AIM OF THE EXERCISE:
Pick every line out of the entries below that has the string "wood", and copy it.

---- RECORD EXTRACTS

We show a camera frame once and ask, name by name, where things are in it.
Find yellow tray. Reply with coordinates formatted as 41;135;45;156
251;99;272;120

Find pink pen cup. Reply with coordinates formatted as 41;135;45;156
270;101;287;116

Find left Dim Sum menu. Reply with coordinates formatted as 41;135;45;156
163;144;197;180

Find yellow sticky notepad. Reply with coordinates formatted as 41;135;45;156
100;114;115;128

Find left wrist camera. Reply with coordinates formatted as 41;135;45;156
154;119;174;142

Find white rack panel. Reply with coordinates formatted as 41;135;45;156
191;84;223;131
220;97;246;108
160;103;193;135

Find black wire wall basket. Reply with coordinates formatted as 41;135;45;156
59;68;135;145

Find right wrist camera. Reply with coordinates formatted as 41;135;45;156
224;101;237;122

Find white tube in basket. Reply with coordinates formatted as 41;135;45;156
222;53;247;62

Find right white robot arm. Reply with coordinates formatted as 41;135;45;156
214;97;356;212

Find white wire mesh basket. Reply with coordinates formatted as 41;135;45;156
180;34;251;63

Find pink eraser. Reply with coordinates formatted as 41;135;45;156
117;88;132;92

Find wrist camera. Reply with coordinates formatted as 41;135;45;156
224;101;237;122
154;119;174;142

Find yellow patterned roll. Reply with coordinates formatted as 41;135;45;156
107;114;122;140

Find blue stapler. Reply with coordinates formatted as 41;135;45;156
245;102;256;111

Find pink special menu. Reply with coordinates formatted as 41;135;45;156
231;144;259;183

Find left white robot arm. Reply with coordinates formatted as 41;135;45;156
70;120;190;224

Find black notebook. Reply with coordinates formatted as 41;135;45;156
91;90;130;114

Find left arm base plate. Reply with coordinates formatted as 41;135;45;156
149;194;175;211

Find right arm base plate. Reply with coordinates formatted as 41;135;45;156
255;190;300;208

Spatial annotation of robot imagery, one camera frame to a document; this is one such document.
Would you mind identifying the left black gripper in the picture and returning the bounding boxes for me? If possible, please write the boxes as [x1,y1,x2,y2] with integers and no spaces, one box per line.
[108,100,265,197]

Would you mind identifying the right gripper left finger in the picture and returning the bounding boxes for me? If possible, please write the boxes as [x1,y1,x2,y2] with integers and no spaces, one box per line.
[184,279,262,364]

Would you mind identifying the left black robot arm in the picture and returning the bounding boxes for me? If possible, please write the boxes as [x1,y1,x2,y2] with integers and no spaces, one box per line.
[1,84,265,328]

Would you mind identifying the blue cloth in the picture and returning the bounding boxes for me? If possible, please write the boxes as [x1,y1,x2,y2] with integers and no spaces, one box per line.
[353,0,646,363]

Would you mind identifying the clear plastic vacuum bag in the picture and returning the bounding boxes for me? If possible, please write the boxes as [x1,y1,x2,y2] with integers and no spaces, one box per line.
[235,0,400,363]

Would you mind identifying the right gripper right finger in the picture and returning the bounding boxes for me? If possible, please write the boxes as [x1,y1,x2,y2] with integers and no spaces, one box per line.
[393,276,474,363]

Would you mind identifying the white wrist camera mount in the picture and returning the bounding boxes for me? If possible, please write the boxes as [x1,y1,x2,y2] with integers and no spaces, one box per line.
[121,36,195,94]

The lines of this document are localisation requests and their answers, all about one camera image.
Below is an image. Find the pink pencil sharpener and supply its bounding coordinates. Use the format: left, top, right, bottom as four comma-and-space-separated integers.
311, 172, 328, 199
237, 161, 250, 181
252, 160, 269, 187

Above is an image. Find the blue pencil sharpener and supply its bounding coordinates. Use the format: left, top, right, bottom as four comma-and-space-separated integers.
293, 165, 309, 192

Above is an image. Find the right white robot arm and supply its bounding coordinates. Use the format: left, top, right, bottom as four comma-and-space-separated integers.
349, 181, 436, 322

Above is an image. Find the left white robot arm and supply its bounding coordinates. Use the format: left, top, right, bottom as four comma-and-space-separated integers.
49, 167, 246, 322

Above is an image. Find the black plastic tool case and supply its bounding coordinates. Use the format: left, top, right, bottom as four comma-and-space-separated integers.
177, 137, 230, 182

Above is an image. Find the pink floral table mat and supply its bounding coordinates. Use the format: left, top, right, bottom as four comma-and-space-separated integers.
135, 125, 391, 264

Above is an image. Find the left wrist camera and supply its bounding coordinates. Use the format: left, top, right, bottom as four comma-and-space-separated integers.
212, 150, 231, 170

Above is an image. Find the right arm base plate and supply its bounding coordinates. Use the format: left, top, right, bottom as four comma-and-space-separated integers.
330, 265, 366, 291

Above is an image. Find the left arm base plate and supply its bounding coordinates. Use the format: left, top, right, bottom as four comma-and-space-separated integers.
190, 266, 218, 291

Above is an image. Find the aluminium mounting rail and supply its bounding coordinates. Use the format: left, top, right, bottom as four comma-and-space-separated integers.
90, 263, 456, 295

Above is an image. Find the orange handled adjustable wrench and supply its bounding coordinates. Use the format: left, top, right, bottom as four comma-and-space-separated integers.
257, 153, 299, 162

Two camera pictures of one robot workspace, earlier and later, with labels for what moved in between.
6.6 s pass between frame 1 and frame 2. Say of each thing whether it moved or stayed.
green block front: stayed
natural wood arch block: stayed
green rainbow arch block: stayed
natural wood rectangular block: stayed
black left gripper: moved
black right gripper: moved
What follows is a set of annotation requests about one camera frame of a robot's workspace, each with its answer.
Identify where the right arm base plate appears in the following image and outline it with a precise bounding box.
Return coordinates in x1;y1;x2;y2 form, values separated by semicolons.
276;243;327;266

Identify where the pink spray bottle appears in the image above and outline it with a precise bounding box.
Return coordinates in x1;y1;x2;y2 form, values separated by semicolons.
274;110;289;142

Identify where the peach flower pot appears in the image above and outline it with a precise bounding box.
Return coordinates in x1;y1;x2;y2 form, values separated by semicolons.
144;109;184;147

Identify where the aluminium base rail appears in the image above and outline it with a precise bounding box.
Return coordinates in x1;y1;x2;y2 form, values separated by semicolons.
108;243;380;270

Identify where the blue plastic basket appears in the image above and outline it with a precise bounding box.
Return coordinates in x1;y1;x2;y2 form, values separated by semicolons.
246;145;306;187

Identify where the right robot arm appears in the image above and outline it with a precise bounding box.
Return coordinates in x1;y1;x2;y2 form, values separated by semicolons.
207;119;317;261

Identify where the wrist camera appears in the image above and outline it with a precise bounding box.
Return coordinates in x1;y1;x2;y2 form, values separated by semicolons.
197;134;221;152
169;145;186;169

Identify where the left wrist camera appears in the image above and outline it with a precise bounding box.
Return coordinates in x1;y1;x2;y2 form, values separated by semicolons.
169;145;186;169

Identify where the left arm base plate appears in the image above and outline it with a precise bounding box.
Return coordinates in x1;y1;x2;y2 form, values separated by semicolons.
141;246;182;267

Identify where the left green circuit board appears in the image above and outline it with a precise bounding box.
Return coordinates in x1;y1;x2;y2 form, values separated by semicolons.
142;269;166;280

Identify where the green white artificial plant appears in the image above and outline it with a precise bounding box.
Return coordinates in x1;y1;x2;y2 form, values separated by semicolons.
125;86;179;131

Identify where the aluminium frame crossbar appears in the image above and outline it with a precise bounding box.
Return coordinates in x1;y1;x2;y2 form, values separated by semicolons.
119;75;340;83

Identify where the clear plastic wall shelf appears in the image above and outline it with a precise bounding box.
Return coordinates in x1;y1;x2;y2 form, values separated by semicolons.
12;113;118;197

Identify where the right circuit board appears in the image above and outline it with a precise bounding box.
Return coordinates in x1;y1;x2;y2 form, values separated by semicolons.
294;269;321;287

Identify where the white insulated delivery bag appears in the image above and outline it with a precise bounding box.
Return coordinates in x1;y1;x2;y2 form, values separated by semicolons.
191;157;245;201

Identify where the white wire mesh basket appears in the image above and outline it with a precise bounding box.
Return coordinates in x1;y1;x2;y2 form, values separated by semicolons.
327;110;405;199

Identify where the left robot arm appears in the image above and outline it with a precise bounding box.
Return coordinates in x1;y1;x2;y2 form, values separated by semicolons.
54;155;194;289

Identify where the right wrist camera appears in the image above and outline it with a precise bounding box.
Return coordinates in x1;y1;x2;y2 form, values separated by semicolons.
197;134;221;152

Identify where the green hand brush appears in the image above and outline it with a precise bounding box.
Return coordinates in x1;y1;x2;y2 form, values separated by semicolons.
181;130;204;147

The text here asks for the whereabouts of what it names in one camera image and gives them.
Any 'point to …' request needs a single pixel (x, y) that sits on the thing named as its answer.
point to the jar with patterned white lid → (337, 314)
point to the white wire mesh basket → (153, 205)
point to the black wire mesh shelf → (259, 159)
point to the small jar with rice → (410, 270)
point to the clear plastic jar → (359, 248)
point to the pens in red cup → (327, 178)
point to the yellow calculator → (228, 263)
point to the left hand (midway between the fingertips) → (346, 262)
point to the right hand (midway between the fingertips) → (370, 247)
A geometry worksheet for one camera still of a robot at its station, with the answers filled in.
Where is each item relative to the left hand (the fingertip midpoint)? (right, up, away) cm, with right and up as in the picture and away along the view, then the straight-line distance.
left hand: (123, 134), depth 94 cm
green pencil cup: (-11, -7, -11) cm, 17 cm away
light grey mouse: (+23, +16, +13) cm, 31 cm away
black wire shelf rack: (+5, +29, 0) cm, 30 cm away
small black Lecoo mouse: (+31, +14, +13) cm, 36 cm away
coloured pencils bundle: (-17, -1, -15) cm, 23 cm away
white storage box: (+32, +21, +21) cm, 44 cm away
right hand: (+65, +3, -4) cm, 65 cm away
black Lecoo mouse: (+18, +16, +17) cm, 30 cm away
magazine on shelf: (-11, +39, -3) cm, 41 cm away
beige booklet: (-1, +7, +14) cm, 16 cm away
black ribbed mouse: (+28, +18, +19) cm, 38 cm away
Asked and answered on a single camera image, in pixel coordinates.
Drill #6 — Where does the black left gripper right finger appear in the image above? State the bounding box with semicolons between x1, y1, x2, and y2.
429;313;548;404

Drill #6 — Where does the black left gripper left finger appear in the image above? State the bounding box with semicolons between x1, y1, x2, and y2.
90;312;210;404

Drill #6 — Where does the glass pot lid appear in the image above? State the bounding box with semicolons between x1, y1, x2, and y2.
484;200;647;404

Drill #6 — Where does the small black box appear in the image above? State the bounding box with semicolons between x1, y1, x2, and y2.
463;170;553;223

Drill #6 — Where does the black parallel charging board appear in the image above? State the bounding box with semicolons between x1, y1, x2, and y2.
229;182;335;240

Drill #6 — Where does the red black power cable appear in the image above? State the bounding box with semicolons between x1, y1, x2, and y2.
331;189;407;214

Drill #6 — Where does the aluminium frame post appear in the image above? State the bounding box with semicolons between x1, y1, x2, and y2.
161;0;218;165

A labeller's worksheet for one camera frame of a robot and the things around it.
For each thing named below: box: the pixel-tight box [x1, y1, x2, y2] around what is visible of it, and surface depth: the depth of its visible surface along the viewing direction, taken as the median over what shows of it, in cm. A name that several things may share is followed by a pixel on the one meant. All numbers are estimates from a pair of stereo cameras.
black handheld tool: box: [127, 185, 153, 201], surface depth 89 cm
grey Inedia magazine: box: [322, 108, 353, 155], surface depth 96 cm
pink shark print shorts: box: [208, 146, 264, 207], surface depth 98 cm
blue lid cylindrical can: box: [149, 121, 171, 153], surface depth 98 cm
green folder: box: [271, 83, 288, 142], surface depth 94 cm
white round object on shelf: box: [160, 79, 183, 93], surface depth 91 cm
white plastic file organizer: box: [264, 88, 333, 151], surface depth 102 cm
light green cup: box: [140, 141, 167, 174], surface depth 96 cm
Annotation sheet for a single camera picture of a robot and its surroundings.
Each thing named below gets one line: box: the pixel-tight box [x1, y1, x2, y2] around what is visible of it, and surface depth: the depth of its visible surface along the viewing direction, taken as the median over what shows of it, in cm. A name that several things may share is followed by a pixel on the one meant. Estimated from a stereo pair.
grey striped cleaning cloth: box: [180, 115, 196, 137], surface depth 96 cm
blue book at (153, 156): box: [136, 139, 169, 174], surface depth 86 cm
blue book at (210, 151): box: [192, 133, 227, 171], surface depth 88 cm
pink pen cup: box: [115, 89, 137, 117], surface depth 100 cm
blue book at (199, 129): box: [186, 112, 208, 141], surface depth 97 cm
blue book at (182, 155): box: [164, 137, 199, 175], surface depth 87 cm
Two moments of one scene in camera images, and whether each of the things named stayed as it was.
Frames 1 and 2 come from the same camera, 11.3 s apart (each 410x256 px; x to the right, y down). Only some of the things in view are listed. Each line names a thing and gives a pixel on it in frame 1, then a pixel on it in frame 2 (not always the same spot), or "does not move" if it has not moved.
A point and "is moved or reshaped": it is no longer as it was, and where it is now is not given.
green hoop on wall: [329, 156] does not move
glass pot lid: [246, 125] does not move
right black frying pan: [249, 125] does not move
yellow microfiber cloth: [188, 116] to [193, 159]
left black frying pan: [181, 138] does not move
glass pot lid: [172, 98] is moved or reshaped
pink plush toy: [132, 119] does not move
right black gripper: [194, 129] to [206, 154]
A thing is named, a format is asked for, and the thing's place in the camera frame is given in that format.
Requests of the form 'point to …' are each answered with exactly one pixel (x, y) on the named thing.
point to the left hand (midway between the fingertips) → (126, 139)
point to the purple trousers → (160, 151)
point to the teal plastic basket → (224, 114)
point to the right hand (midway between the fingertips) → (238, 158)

--------

SOLVED EXERCISE:
natural wood arch block: stayed
natural wood rectangular block: stayed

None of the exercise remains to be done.